What you should do: Print, with no pictures, the exact lines that run from the one containing "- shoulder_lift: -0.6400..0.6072" through the last line of the material below, both ends included.

Available data:
____________
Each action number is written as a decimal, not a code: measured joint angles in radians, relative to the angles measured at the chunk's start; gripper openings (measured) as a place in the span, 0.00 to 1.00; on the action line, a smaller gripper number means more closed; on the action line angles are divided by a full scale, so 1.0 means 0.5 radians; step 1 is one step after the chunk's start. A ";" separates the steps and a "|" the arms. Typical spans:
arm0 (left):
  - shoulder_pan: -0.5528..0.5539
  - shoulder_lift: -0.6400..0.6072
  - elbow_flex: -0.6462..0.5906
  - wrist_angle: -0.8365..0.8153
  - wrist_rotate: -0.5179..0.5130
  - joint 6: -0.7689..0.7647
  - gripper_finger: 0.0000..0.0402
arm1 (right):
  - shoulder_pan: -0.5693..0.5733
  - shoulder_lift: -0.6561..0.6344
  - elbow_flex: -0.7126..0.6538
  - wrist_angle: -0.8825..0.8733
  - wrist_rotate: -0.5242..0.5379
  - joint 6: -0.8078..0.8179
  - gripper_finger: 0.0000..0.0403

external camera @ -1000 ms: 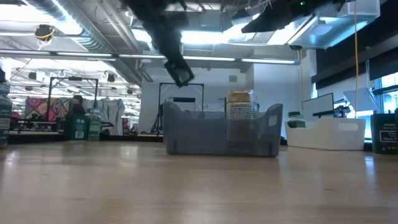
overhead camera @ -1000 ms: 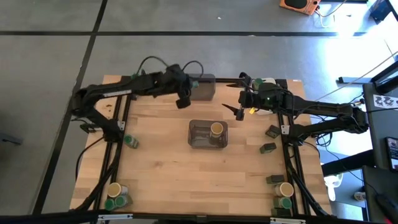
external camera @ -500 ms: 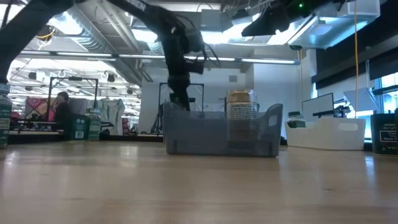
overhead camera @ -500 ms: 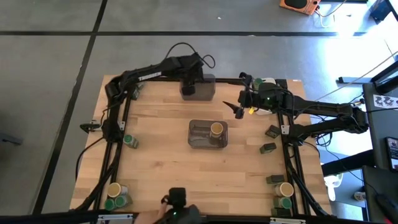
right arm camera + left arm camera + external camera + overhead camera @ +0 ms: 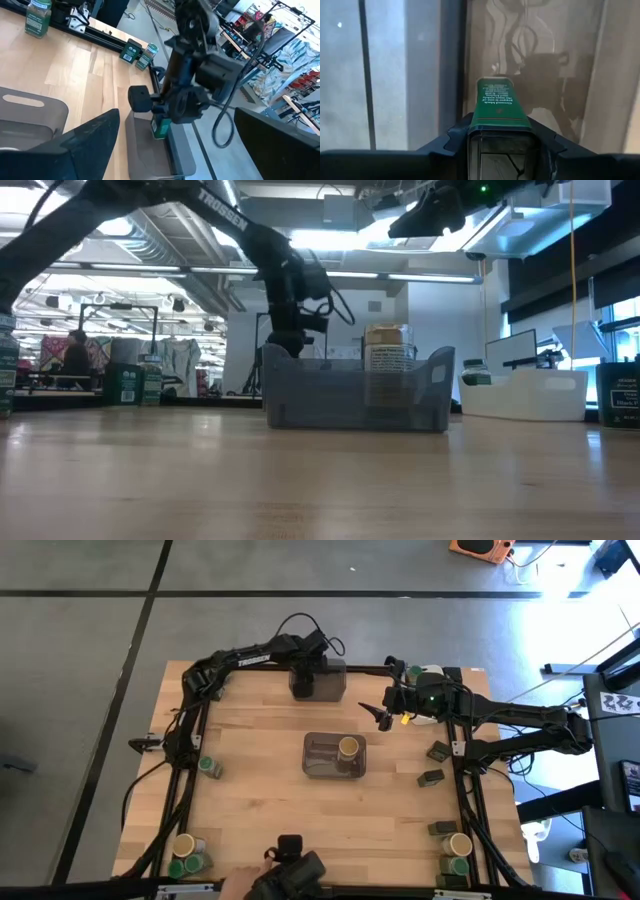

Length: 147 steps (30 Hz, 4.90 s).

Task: Sort spices by type
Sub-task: Put the black seasoning can into the top black bin

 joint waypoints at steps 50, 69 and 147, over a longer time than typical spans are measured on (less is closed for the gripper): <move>0.180 -1.260 -0.899 -1.032 -0.628 -1.756 0.57 | -0.001 0.000 -0.001 -0.006 -0.005 0.008 0.97; 0.455 -1.093 -1.230 -0.850 -0.864 -1.961 0.57 | -0.001 0.000 -0.001 0.029 -0.038 0.008 0.97; 0.314 -1.091 -1.229 -0.906 -0.578 -1.441 0.57 | 0.000 0.000 -0.002 0.048 -0.075 0.025 0.97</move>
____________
Result of this task:
  - shoulder_lift: -0.6400..0.6072
  - elbow_flex: -0.6462..0.5906
  - wrist_angle: -0.8365..0.8153
  - wrist_rotate: -0.5179..0.5130
  - joint 6: -0.7689..0.7647
  - gripper_finger: 0.0000..0.0402
arm1 (right):
  - shoulder_pan: -0.5693..0.5733
  - shoulder_lift: -0.6561..0.6344
  - elbow_flex: -0.7126..0.6538
  - wrist_angle: -0.8825..0.8733
  - wrist_rotate: -0.5242..0.5379
  - joint 6: -0.8078..0.8179
  - gripper_finger: 0.0000..0.0403

external camera @ -1000 ms: 
overhead camera @ -1000 ms: 
external camera @ -500 ms: 
overhead camera @ -500 ms: 
right arm camera + left arm camera + external camera + overhead camera @ +0 ms: 

Length: 147 steps (30 Hz, 4.90 s).

Task: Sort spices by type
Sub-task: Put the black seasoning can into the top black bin

 joint waypoints at steps 50, 69 and 147, over a longer time than typical spans are measured on (less is closed for the gripper): <move>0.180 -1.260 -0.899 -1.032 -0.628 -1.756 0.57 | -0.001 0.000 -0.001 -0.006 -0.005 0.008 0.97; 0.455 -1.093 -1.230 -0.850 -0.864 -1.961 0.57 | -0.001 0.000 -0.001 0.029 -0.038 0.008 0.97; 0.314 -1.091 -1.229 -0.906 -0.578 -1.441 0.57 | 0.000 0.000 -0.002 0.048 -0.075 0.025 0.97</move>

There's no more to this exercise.